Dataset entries
%%

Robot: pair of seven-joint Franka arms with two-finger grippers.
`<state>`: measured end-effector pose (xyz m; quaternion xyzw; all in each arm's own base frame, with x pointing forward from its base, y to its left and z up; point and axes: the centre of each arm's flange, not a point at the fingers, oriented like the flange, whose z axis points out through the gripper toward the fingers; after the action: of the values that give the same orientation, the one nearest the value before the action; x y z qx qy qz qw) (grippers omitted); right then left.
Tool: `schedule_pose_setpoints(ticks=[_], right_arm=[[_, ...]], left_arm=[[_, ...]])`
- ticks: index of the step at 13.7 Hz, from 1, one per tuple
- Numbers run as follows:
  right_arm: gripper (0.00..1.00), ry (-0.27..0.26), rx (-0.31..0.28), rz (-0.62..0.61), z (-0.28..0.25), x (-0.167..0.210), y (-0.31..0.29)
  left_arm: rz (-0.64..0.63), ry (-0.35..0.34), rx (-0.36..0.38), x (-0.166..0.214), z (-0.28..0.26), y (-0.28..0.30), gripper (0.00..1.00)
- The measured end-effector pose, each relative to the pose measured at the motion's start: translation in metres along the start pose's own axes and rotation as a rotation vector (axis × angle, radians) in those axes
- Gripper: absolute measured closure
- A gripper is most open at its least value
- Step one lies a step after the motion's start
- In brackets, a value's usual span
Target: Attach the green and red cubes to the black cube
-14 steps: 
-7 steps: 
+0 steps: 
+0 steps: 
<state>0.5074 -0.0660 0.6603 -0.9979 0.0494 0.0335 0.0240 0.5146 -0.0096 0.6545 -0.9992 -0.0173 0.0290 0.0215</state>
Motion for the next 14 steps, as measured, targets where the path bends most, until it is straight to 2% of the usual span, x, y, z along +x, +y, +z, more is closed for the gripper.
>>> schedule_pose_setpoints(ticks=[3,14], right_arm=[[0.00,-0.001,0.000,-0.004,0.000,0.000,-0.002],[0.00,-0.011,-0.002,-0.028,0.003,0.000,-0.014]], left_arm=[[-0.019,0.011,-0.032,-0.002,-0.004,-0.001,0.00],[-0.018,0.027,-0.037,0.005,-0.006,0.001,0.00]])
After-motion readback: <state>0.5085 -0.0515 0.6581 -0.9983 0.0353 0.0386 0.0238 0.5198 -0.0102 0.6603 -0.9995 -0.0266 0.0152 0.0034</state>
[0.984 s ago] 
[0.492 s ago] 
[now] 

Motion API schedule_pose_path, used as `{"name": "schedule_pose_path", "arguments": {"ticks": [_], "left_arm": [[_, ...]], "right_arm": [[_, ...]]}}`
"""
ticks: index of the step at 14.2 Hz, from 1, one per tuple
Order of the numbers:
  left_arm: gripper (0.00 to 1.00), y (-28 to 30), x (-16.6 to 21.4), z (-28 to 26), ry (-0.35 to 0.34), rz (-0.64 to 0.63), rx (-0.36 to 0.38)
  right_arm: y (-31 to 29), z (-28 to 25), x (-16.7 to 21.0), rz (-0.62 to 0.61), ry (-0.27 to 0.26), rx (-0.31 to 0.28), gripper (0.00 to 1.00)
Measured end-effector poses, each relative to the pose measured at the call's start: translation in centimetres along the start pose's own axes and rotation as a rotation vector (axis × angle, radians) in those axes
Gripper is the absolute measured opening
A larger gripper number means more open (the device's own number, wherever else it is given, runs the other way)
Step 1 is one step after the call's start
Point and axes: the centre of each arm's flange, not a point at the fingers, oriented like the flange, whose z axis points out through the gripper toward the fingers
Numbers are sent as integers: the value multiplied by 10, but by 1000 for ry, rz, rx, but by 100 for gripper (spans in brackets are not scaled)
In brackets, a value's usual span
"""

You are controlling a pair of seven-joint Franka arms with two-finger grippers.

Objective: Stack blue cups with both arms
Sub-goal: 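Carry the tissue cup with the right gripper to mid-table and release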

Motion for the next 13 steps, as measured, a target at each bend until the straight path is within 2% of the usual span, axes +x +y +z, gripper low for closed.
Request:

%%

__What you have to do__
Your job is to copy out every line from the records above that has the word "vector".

__Solution to this exercise__
- The measured end-effector pose, each relative to the pose measured at the motion's start: translation in metres along the start pose's own axes and rotation as a rotation vector (axis × angle, radians) in those axes
Measured end-effector poses, each relative to the pose measured at the call's start: translation in centimetres along the start pose's own axes and rotation as a rotation vector (axis × angle, radians) in those axes

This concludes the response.